Playing Leonard also gave Landau and Hitchcock a chance to break some screen taboos.

"(The role) was written as a henchman," Landau recalls. "I felt there was no reason for him to be in the movie if he was just there doing James Mason's work. When I read the script, I said, my goodness, he certainly wants to get rid of Eva Marie Saint. I played him as a gay guy, but I played it subtly. Well, interesting choice. Now you've got to remember this was the '50s, and people didn't do things like this. A lot of my friends said, 'You're crazy. Play a gay in your first movie!.' I said, 'It's very logical. If he was gay and he had some kind of relationship with Mason's character, he would want to get rid of Eva Marie Saint.'

"Now, I don't think James Mason liked my choice, but Hitchcock did. And (screenwriter) Ernie Lehman added a line ("Call it my women's intuition, if you will.") for what I was doing that wasn't in the original script."

Landau's versatility was demonstrated when playing disguise expert Rollin Hand in the TV series "Mission: Impossible" from 1966 to 1969.

"It was like an actor's dream," he recalls. "I was a one-man rep company. I was putting on as much make up as Laurence Olivier was. It was fun. I had all kinds of hair, all kinds of dialects. I was blond, younger, older. (Landau's voice takes on a Teutonic sound) I'd do all kinds of German accents."

In the blood

With accents in mind, it's fitting that Landau won a 1994 Oscar for playing faded "Dracula" star Bela Lugosi in "Ed Wood." Among the challenges for the role was mastering a convincing Hungarian drawl.

Landau says, "(Hungarian) is not like any other accent in the world.

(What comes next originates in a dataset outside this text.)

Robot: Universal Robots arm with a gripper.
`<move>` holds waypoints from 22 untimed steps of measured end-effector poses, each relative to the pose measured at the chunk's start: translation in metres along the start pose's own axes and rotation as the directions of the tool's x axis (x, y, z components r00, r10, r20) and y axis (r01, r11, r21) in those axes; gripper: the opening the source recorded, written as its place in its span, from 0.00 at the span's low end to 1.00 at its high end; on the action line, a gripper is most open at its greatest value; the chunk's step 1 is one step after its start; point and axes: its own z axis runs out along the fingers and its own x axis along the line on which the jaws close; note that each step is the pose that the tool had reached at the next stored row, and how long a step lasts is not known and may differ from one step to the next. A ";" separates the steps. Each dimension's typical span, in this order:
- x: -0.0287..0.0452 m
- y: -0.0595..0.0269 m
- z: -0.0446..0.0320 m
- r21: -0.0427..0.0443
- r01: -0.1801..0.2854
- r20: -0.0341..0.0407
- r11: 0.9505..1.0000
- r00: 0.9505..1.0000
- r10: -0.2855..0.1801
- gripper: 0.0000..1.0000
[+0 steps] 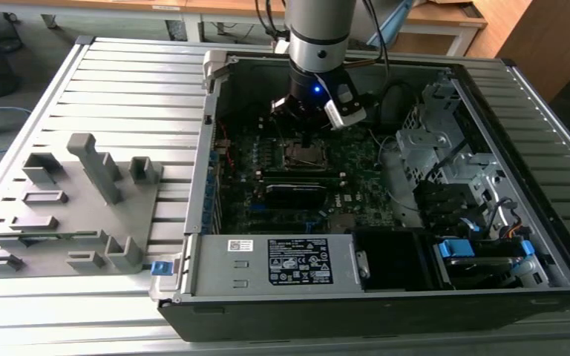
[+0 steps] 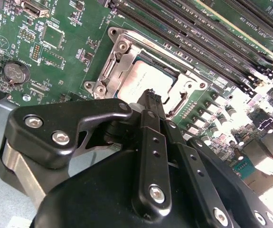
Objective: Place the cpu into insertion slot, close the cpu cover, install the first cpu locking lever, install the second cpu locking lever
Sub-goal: 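Install the first cpu locking lever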
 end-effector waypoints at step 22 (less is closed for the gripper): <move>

The only other two languages that are anything like it are Turkish and Finnish because of those conquests and the way history evolved. It's very hard to lose a Hungarian accent. They can't say W's for the life of them. (Hungarians) who've been here for years sound like they just got off the boat."

In addition to capturing Lugosi's distinctive voice, Landau also tried to give his fellow thespian a proper sense of dignity.

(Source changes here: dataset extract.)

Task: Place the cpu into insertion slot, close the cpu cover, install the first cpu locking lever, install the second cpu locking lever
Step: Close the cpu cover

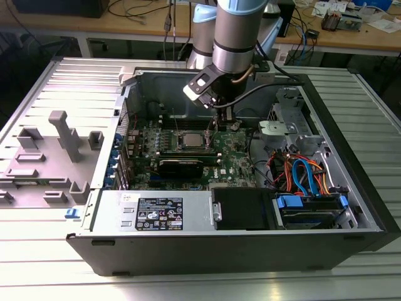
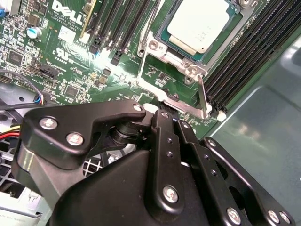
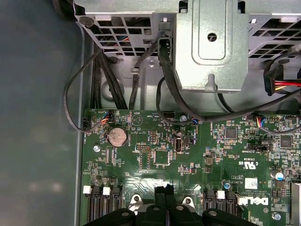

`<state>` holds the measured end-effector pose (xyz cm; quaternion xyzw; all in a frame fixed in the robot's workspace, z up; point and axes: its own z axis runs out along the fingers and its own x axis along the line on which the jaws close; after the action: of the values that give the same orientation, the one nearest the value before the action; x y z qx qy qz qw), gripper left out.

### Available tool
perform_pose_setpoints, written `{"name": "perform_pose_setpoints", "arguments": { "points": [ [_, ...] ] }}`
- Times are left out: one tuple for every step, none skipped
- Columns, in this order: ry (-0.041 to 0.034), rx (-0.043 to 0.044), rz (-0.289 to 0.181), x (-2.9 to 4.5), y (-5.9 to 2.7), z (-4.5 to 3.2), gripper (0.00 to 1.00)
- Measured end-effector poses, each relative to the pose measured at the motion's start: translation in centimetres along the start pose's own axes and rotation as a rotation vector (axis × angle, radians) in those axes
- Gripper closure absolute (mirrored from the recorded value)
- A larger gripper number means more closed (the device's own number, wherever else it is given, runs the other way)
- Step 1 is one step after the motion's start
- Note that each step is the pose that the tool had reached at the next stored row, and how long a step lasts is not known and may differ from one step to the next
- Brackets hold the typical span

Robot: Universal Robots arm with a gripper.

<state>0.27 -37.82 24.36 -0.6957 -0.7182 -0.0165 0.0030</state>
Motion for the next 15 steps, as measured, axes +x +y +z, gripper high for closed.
{"name": "perform_pose_setpoints", "arguments": {
  "points": [
    [0.0, 0.0, 0.0, 0.0, -0.03, 0.0, 0.89],
    [0.0, 0.0, 0.0, 0.0, -0.06, 0.0, 0.89],
    [0.0, 0.0, 0.0, 0.0, -0.07, 0.0, 0.89],
    [0.0, 0.0, 0.0, 0.0, -0.08, 0.0, 0.89],
    [0.0, 0.0, 0.0, 0.0, -0.11, 0.0, 0.89],
    [0.0, 0.0, 0.0, 0.0, -0.12, 0.0, 0.89],
    [0.0, 0.0, 0.0, 0.01, -0.15, 0.0, 0.89],
    [0.0, 0.0, 0.0, 0.01, -0.19, -0.01, 0.89],
    [0.0, 0.0, 0.0, 0.01, -0.2, 0.0, 0.89],
    [0.0, 0.0, 0.0, 0.01, -0.22, 0.0, 0.89],
    [0.0001, 0.0, 0.0, 0.01, -0.24, 0.0, 0.89],
    [0.0, 0.0, 0.0, 0.01, -0.25, -0.01, 0.89],
    [0.0, 0.0, 0.0, 0.01, -0.37, -0.01, 0.89],
    [0.0, 0.0, 0.0, 0.01, -0.47, -0.01, 0.89],
    [0.0, 0.0, 0.0, 0.02, -0.48, -0.01, 0.89]
  ]
}}
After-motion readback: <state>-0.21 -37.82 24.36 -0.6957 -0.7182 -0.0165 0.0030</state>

"Lugosi was a terrific actor," Landau says. "He worked with the Hungarian national theater. He saw himself always as a romantic leading man. When he came here to do 'Dracula' on Broadway in 1927, women were literally fainting and having orgasms. He always wanted to do romantic parts, and he thought of Dracula as a romantic part."

Show business would seem to be in Landau's bloodline because last week he was awarded the 2,187th star on the Hollywood Walk of Fame. His daughter Juliet plays the recurring character of Drusilla on "Buffy the Vampire Slayer" and "Angel." His other daughter, Susan, is a producer ("An Ideal Husband."). Surprisingly, Landau started out as a cartoonist for The New York Daily News.

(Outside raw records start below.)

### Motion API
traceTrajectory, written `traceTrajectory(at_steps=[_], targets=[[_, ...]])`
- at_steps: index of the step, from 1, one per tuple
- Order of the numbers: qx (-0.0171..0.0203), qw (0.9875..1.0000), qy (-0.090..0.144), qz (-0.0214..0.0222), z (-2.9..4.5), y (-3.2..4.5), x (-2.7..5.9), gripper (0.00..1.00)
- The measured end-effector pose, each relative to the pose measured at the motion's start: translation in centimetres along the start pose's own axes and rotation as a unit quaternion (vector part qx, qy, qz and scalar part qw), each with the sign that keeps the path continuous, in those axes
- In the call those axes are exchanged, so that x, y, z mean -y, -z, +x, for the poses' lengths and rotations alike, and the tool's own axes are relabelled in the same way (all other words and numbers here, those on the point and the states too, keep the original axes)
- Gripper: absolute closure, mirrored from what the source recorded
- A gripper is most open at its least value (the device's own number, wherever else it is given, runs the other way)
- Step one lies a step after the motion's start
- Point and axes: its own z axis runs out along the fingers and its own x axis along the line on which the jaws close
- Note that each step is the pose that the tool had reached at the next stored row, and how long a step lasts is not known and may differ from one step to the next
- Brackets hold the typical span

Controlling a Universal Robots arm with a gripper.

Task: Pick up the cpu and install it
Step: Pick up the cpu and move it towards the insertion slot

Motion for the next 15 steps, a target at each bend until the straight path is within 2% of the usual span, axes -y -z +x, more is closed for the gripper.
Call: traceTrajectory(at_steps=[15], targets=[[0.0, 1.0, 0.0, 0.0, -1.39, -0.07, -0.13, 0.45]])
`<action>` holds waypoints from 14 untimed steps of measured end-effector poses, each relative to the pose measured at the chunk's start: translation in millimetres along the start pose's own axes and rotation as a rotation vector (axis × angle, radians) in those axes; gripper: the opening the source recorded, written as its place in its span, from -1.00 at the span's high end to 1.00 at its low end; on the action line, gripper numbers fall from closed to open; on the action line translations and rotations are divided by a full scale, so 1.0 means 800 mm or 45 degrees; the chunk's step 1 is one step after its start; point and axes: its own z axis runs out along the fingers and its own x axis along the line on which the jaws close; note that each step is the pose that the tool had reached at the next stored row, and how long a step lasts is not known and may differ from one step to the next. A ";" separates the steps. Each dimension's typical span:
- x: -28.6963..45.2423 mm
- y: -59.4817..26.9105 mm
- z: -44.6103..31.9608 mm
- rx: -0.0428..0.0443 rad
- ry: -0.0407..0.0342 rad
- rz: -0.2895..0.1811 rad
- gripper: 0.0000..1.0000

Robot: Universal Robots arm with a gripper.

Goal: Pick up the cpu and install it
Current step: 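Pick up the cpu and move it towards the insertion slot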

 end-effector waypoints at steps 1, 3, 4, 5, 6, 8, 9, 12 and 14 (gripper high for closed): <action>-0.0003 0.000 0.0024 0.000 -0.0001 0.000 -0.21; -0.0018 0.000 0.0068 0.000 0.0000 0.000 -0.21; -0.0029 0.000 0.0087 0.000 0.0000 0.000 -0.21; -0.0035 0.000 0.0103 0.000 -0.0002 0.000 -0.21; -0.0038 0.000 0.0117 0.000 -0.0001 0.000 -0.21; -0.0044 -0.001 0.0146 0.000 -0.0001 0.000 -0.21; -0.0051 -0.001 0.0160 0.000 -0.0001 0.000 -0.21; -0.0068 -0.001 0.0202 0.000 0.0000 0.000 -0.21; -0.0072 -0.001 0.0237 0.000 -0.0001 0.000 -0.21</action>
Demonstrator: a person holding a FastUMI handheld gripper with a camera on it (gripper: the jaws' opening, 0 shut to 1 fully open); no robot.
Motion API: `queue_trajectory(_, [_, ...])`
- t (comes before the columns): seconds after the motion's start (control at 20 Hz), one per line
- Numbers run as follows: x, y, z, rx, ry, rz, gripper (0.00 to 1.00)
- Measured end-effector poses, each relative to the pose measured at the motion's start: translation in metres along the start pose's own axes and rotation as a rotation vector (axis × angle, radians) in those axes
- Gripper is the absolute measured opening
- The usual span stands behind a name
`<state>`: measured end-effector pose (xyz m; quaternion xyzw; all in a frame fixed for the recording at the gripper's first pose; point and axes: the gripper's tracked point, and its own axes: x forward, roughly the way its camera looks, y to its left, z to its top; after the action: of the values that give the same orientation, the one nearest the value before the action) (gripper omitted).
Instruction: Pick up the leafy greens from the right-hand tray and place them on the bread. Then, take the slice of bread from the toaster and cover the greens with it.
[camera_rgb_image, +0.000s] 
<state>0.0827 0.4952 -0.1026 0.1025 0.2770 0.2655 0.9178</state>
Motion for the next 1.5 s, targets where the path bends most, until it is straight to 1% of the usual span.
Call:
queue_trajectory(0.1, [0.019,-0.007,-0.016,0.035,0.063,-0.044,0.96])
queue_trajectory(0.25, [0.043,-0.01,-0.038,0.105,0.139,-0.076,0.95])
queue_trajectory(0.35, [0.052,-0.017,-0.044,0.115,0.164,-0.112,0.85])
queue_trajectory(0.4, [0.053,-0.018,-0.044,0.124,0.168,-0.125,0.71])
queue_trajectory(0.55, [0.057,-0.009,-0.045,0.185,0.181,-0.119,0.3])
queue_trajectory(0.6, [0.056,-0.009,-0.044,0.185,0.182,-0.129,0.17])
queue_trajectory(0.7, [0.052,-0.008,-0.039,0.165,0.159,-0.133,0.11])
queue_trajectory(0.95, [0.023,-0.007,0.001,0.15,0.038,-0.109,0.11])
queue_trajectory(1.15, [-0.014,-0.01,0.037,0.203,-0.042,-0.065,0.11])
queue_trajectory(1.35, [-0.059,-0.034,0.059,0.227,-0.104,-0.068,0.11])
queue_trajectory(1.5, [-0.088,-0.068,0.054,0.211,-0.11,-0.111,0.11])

"I did theatrical caricatures," he recalls. "Right now I'm doodling as I talk to you. There are certain times in your life when you can do things. One day, I looked around, and the kind of drawing I like doing, I can do at home, and this is not what I want to do for the rest of my life. I left a good paying job. My family thought I was NUTS. If I was married and had certain obligations, I wouldn't have been able to do that. Sometimes windows of opportunity occur, and you have to recognize them, and you dive head first into that window that's going to shut any second."